Дом с кошмарами - страница 4



Открыв дверь, я чувствую запах бекона.

Снизу доносятся голоса. Приглушённые, взволнованные, потрескивающие, как ветки на ветру. Я улавливаю только обрывки, когда хватаю свой блокнот и неслышно крадусь мимо бывшей бабушкиной комнаты вниз по лестнице. До меня долетают слова «Нам не по карману», «Недостаточно зарабатываем», «Пока она в школе». В последнее время я слышу их всё чаще.

Когда я вхожу на кухню, мама и папа смотрят на меня и торопливо улыбаются, как будто пытаются сделать вид, что всё в порядке. Но я по-прежнему вижу морщины у них на лбу, глубокие круги под глазами (к слову, не пустыми).

– Доброе утро, Пенни, – говорит папа. – Тебе положить бекон?

У него весьма неплохо получается улыбаться и говорить так, словно ничего не случилось, но по его лицу видно, что его что-то тревожит.

– Привет, моя девочка, – говорит мама. Она тяжело вздыхает. – Как спалось?

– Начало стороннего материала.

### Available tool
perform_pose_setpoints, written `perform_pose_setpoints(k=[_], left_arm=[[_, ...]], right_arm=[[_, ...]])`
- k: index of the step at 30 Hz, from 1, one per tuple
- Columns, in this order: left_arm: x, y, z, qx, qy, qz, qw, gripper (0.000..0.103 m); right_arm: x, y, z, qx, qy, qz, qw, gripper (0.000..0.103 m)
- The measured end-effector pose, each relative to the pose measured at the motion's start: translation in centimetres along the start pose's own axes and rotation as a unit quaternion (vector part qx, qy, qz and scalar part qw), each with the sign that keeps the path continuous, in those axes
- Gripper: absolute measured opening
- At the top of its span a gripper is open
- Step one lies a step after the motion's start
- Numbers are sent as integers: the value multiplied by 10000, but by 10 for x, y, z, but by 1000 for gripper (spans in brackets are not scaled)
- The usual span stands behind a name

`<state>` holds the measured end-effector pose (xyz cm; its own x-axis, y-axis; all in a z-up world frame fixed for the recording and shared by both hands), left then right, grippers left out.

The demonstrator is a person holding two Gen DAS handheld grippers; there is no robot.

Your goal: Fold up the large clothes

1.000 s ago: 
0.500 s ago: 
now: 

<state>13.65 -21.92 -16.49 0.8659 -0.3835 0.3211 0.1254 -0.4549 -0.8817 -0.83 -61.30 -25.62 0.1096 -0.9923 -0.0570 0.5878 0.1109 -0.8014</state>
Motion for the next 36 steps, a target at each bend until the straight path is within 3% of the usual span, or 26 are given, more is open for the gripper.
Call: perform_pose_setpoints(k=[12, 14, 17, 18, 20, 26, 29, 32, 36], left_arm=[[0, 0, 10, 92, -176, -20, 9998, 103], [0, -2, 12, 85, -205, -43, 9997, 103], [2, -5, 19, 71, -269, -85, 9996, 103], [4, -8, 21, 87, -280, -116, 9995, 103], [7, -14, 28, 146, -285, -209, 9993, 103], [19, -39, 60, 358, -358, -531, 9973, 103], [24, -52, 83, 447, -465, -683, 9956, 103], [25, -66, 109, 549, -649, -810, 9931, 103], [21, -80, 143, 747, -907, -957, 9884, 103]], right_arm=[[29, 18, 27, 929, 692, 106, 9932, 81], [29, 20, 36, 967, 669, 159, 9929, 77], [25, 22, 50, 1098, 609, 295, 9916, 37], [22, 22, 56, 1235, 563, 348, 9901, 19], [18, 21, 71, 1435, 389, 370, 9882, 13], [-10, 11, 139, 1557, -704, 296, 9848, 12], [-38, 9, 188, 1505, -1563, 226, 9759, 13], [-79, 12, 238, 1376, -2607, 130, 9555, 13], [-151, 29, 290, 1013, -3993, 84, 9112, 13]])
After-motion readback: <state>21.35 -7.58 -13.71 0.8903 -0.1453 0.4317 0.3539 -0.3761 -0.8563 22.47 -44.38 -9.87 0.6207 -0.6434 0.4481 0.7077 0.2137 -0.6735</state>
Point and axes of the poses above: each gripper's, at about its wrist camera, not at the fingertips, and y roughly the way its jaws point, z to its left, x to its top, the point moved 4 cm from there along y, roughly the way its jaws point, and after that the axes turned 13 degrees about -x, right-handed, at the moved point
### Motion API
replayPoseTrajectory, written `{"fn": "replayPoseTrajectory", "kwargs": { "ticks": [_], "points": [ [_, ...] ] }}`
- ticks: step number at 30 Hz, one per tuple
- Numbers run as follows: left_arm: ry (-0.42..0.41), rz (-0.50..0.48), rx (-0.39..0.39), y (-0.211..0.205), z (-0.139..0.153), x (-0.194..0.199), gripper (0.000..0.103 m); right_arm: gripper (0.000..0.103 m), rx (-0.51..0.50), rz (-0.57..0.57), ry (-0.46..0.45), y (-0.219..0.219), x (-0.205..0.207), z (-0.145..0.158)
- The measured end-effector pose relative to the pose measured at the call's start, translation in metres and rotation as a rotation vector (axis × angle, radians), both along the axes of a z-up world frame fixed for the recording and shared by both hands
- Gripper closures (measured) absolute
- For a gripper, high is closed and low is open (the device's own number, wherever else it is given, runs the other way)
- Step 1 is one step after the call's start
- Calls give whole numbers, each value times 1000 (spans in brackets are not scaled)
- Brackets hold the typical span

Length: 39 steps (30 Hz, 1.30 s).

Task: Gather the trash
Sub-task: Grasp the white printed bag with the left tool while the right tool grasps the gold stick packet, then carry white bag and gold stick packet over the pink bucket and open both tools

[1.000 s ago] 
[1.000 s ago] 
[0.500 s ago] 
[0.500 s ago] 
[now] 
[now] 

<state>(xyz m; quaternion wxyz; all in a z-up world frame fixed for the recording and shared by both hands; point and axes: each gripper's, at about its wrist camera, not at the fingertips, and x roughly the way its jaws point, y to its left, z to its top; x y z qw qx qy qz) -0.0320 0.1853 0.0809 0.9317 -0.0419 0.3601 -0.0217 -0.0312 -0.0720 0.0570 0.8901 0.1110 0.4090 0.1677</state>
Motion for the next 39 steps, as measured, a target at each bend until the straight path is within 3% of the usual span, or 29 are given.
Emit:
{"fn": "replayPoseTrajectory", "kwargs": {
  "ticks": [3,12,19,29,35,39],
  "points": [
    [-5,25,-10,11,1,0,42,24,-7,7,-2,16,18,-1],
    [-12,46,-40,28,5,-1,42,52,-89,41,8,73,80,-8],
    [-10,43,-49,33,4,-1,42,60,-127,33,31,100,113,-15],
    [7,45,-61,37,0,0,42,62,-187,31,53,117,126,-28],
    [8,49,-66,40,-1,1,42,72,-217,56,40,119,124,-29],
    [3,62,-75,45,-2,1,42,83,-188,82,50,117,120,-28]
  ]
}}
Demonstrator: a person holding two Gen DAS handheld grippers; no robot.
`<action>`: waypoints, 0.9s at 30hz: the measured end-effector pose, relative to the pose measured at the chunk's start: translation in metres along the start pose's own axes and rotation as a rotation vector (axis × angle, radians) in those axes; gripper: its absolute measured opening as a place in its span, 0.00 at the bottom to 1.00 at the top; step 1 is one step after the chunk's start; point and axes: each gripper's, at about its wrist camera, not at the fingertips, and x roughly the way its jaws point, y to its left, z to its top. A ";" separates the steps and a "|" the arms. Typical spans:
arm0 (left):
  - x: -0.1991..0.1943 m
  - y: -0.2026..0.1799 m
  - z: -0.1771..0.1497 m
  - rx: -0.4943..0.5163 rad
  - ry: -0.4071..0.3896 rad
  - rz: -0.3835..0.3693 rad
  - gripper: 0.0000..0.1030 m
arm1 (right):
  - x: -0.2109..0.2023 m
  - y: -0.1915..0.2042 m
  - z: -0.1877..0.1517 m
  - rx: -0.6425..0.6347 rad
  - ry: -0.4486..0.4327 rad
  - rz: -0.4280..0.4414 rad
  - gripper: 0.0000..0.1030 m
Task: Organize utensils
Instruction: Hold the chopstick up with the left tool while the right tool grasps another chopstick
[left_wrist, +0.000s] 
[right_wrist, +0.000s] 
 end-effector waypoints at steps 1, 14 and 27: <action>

Мне снился кошмар: люди с пустыми глазами, зовущие меня к себе. Если я расскажу об этом, то на лицах родителей появится ещё больше тревоги. С моей помощью Творец Страха получил власть над реальностью, и именно мне суждено понять, как остановить его растущее могущество. А что, если именно этот бесконечный океан страха в моём сознании питает его силу? В моём животе растёт семя, порождающее страх? Как будто я – электрический ток, медленно, но верно заряжающий его, и его зарядка приближается к ста процентам. Во всяком случае, мне нужно придумать, как взять часть маминой и папиной тревоги, часть нашей общей тревоги и уменьшить её, потому что, возможно, в результате и Творец Страха ослабнет.

– Неплохо, – отвечаю я.

Папа накладывает мне яичницу с беконом, и я сажусь за стол вместе с блокнотом. (Родители уже привыкли, что я что-то пишу даже во время завтрака.) Всегда здорово, когда готовит папа. Мама каким-то образом умудряется сжечь всё, что бы она ни пыталась приготовить. Кроме апельсиновых булочек. Её апельсиновые булочки просто фантастически вкусные. Думаю, что именно из-за тревоги, написанной на лицах мамы и папы, мы уже давно не пекли апельсиновые булочки.

Папины румяные щёки и мягкий живот немного успокаивают меня этим утром. Так хорошо их видеть, сразу чувствуешь себя лучше. То же самое можно сказать и про мамины очки в заострённой оправе, и про волосы, собранные в небрежный пучок, из-за чего она выглядит так, будто может завоевать весь мир одним движением руки. Она часто подрабатывает волонтёром в библиотеке, пока я в школе. Интересно, это как-то связано с тем, о чём они шептались?

– Мы можем как-нибудь испечь апельсиновые булочки? – спрашиваю я. – И пойти купить краску для наволочек на Хеллоуин?

– Хм, – произносит мама. – Пожалуй, это отличная идея!

Тревожные морщинки никуда не делись. Я всегда знала, что у нас не было кучи денег, но главное, что мы были друг у друга, к тому же нас выручал папин цветочный магазин, и казалось, что этого вполне достаточно. Но сейчас, наверное, уже нет. В последнее время, особенно с тех пор, как у бабушки стало прихватывать сердце и мама, и папа ходят так, словно им в обувь налили цемент, а на плечах они носят половину земного шара.

Раньше, пока не пришёл Творец Страха, я не придавала этому значения. Что, если у бабушки случится ещё один сердечный приступ и мы ничего не сможем сделать? (Так сказали врачи, и именно поэтому бабушке пришлось переехать из своей комнаты в дом престарелых.) А вдруг больных сердцем становится всё больше и больше? И всё больше и больше пустых глаз? А вдруг? А вдруг?